[ACTIVITY]
Please find the lines in the entries below that contain the word "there", and copy each one.
+++
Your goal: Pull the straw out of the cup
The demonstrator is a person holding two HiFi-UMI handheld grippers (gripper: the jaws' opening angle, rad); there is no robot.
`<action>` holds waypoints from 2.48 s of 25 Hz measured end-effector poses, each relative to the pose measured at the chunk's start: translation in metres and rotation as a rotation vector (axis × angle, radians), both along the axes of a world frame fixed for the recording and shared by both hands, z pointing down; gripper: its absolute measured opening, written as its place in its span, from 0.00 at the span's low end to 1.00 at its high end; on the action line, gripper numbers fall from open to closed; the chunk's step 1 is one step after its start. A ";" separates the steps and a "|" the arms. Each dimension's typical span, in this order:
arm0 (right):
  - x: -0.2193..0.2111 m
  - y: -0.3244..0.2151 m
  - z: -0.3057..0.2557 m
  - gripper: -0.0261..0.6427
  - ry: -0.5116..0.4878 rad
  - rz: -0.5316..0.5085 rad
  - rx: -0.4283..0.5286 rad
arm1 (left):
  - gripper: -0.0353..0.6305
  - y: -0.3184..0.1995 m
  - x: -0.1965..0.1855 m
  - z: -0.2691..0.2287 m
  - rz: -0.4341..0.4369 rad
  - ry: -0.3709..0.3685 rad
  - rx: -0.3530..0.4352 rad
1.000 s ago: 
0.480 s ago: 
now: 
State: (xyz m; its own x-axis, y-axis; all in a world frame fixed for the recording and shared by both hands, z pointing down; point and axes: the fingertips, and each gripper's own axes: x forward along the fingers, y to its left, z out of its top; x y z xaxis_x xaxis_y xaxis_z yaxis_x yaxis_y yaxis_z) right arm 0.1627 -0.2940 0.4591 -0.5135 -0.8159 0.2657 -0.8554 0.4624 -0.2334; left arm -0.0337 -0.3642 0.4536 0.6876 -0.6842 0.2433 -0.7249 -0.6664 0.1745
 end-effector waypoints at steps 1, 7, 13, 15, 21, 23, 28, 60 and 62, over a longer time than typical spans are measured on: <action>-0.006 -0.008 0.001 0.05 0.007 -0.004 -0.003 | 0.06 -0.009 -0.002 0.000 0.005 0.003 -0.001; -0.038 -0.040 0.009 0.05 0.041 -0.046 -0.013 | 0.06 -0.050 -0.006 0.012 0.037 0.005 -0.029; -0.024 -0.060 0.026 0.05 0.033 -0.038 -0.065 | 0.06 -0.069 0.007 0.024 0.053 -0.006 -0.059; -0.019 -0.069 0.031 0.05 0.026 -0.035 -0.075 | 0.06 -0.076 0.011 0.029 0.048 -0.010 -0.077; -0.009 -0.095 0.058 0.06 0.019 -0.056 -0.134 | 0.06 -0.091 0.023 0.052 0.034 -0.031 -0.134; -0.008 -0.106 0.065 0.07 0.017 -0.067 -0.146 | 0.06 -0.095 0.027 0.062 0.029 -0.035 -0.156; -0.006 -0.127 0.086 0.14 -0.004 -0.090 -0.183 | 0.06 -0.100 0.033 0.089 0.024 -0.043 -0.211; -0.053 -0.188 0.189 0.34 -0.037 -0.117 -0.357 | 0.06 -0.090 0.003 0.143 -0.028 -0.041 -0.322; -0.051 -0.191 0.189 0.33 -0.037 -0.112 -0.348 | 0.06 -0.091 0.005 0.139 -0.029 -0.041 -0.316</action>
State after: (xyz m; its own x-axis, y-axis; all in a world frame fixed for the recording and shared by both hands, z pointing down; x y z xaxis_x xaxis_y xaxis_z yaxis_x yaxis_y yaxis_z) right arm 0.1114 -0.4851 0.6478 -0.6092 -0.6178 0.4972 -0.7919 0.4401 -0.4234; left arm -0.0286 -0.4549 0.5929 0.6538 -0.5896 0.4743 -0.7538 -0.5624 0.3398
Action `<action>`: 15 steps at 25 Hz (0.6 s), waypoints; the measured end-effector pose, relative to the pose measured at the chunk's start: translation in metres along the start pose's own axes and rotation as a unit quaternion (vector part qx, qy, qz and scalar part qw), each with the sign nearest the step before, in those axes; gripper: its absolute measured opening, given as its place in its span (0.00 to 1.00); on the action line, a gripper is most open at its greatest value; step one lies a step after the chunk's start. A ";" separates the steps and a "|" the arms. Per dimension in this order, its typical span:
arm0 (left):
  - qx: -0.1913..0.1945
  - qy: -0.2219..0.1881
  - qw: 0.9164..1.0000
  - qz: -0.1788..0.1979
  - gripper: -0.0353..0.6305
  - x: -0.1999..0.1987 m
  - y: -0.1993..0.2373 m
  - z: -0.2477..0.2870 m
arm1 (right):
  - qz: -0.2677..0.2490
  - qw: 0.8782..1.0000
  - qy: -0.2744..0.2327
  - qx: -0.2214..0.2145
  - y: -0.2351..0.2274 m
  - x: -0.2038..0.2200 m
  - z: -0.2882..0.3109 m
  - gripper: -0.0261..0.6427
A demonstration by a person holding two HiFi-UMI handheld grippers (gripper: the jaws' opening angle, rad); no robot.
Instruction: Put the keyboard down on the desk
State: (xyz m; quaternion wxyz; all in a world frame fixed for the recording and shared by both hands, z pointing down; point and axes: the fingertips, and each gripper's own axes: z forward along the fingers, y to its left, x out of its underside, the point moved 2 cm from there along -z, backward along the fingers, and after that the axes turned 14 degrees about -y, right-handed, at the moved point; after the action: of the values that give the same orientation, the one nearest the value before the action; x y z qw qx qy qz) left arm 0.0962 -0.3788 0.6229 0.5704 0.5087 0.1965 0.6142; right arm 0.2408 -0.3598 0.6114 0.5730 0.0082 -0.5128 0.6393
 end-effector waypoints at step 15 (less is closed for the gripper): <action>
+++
[FINISHED EXERCISE]
The demonstrator is a person holding two HiFi-UMI handheld grippers (gripper: the jaws' opening angle, rad); there is no robot.
State: (xyz m; quaternion wxyz; all in a world frame fixed for the recording and shared by both hands, z pointing down; point and axes: the fingertips, and each gripper's own axes: z forward along the fingers, y to its left, x out of its underside, the point moved 2 cm from there along -z, backward along the fingers, and after that the axes turned 14 degrees about -y, right-handed, at the moved point; after the action: of the values that give the same orientation, the one nearest the value before the action; x y z qw qx qy qz) left arm 0.0962 -0.3788 0.6229 0.5704 0.5087 0.1965 0.6142; right arm 0.2408 -0.3598 0.6114 0.5730 0.0082 -0.5128 0.6393

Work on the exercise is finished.